Turns out we agree the magnets are too small. Oh, and they should have been threaded IMHO.


----------



## grungerockjeepe (Jan 8, 2007)

Montoya1 said:


> Good one.
> 
> Turns out we agree the magnets are too small. Oh, and they should have been threaded IMHO.


how would you thread the magnets? You were right about that top chassis--grey plastic frame--being the best of the MR-1s, and the lower one like on the jeeps being a real crapper. They run real well, but they bust all apart is the only problem. The yellow and orange ones seem to suffer a bit too. 

Oh and I dont think Marchon was at all capable of making a wheel hub that wouldnt wobble. Whether you like the scaleys or not, the wheels are pretty close to true, and the design of the wheel looks a lot better also--IMHO.


----------



## Montoya1 (May 14, 2004)

Agree about the scaley wheels and general QC. some of the Jeeps I bought had the last chassis and copper motor BTW.


----------



## Montoya1 (May 14, 2004)

grungerockjeepe said:


> how would you thread the magnets? .


Actually you would thread the chamber above. This would give you down movement.
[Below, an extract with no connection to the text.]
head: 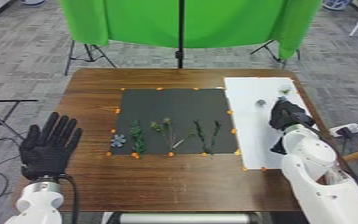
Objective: Arrange flowers
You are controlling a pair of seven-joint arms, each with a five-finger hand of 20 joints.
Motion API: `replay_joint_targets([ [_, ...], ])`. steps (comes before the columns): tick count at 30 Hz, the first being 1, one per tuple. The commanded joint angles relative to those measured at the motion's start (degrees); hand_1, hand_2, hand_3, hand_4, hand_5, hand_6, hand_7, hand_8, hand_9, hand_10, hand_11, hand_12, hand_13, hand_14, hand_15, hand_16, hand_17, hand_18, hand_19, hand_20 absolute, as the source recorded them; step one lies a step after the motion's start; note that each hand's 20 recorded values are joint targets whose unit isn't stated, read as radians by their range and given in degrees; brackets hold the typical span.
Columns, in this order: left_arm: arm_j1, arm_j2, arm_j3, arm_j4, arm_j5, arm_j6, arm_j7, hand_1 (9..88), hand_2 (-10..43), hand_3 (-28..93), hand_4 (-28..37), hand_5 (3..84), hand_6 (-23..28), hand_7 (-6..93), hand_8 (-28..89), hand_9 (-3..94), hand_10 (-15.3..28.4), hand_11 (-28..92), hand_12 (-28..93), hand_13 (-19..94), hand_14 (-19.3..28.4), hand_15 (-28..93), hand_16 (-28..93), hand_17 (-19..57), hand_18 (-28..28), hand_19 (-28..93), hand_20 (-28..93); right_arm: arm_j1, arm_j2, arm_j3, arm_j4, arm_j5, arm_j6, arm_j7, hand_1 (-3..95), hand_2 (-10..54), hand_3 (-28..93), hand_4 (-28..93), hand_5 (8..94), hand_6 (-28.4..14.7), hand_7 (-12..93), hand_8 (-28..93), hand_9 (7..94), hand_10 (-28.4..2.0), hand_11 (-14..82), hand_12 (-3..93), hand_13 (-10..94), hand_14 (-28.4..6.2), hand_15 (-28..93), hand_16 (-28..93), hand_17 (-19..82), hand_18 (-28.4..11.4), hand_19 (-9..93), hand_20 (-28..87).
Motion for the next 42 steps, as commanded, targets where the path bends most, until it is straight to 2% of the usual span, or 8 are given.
replay_joint_targets([
  [1,1.08,-0.58,-0.26,0.11,-0.51,-0.91,-0.29,26.3,18.1,76,-28.3,46.3,9.7,11.8,-11,40.3,15.8,20,8,29,16.0,35,-9,-8.9,13.6,35,10,-1.32,0.06,-1.19,-2.40,2.40,5.68,-0.94,61.2,-9.5,72,-28,75.1,-0.2,41,-2,83.3,-10.7,16.1,42.8,67,-9.5,62,38,31,-23.4,89,50],
  [9,1.50,-0.31,-0.34,-0.04,-0.67,-0.58,0.32,26.3,18.1,76,-28.3,46.2,9.6,11.8,-11,40.3,15.8,20,8,29,15.8,35,-9,-8.8,13.5,35,10,8.46,-3.35,-10.82,-6.47,4.85,9.23,-9.09,60.2,-9.5,74,-28,75.5,-0.7,42,-1,83.5,-11.0,16.7,43.1,66,-9.4,62,38,31,-23.4,89,50],
  [17,0.55,0.06,0.93,0.27,-0.78,-0.36,0.40,26.2,18.0,76,-28.3,46.2,9.5,12.0,-11,40.1,15.7,20,8,29,15.5,35,-9,-8.7,13.4,34,10,22.38,-14.63,-24.95,7.14,8.72,10.56,-21.41,59.2,-9.5,76,-28,75.4,-0.7,42,0,83.5,-11.0,17.3,43.4,66,-9.7,62,39,31,-23.2,89,50],
  [25,-1.45,2.31,2.47,0.78,-0.91,-1.14,2.17,26.0,17.8,77,-28.3,45.9,9.1,12.1,-11,39.2,14.5,21,8,28,13.9,35,-9,-7.8,12.7,33,10,27.27,-23.78,-29.96,21.86,-2.10,11.40,-30.81,58.6,-9.5,77,-28,75.7,-1.1,44,-1,83.5,-11.2,17.8,43.3,66,-9.6,62,39,31,-22.9,89,50],
  [29,-2.09,3.18,2.81,0.95,-1.06,-1.14,2.39,25.9,17.4,77,-28.3,45.9,8.8,12.6,-11,39.0,14.0,22,7,28,13.0,34,-9,-7.3,12.1,32,10,26.32,-26.89,-29.71,24.91,-7.43,11.03,-33.07,58.4,-9.5,78,-28,75.7,-1.2,45,-2,83.5,-11.3,18.0,43.0,66,-9.5,62,40,31,-22.8,89,50],
  [31,-1.49,3.62,3.05,0.49,-1.01,-1.65,2.96,25.9,17.3,77,-28.3,45.9,8.8,12.9,-11,39.0,13.8,22,7,28,12.8,34,-9,-7.0,11.9,31,10,25.22,-28.23,-29.72,25.21,-9.19,11.61,-32.90,58.6,-9.5,78,-28,75.8,-1.5,45,-2,83.6,-11.4,17.9,43.0,66,-9.5,62,40,31,-22.8,89,50],
  [35,-3.39,3.29,4.06,1.46,-0.74,-2.69,1.61,25.7,17.0,78,-28.3,46.0,8.5,13.1,-12,38.9,13.1,23,7,28,11.6,34,-9,-6.2,11.2,30,10,24.21,-30.52,-27.59,28.33,-12.66,14.68,-36.52,58.3,-9.5,80,-28,76.3,-2.1,45,-1,83.8,-11.7,17.5,42.9,66,-9.6,61,40,31,-22.9,89,50],
  [42,-3.67,3.63,3.80,1.64,-1.25,-2.33,0.86,25.7,16.8,78,-28.3,46.2,8.3,13.6,-12,38.8,12.4,24,6,28,10.5,33,-9,-4.8,10.3,27,12,22.66,-30.15,-28.72,27.84,-12.84,16.01,-32.69,57.5,-9.5,81,-28,76.6,-2.3,45,-1,84.1,-12.1,16.0,42.1,66,-10.0,59,40,30,-23.2,88,50],
])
Pushing up on the magnets with a dowel rod against the raised grub screws would give you up movement. Thats basically how my chassis I sent to AW did it, and you can see the S3 has the holes up top and it could have come off if the China syndrome had not intervened.


----------



## grungerockjeepe (Jan 8, 2007)

ok, the threaded magnet idea sounds pretty sick. 
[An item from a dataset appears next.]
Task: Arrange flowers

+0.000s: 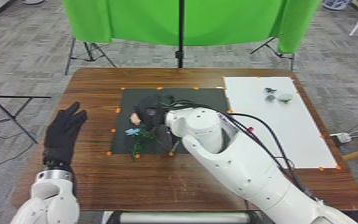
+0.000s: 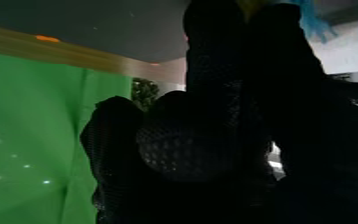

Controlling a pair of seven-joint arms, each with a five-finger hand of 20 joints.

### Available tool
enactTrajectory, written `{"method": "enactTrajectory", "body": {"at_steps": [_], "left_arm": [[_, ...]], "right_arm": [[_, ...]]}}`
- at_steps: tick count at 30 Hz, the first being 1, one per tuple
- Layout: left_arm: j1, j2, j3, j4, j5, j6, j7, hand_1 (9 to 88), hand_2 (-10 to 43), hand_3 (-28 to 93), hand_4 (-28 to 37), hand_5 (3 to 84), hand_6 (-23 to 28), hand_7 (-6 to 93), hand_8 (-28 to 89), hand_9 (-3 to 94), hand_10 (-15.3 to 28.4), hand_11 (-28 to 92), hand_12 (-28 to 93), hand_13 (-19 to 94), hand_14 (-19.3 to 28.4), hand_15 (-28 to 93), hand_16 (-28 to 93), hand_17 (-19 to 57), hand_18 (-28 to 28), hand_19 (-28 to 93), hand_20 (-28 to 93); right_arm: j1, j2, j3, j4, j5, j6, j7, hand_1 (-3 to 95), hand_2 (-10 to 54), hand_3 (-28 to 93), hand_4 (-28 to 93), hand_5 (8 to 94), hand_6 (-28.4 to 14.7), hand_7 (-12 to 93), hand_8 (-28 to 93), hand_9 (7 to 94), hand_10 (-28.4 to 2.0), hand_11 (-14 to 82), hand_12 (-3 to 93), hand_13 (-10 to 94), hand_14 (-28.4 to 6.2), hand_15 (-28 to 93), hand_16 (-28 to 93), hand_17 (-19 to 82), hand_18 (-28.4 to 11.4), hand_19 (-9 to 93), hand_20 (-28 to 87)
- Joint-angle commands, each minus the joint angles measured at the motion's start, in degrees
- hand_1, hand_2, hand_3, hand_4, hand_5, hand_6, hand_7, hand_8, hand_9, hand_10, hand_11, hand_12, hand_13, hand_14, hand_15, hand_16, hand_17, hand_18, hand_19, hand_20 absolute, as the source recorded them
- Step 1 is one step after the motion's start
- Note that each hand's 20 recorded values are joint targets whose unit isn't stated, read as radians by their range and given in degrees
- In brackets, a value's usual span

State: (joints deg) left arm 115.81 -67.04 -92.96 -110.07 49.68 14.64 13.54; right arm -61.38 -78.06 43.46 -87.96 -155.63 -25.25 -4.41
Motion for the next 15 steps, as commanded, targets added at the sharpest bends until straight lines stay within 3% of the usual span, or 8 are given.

Oh and my micro scaley batman begins set cars just came in. That batmobile chassis is wierd. Cant believe they went and molded and engineered a totally unique chassis just for that one car, which was a limited set release. The only thing about that car that I dont like is that finding replacement rear tires is gonna be tough when they finally wear out.


----------



## Montoya1 (May 14, 2004)

Isn't that Tumbler (correct name) awesome? I so wish they had done it in army colors too.


----------



## buzzinhornet (Jan 20, 2000)

I like the MicroSCX also. They are a little bit big for HO track and are better sized for 1/43 track IMHO. 

I wish there was a distibuter here in the states... I really like thier F1/A1GP cars. 

GP


----------



## grungerockjeepe (Jan 8, 2007)

Montoya1 said:


> Isn't that Tumbler (correct name) awesome? I so wish they had done it in army colors too.


Yup, it is the Tumbler, and I agree that a camo version like in the movie would be a good way to get a little more mileage out of the tooling. 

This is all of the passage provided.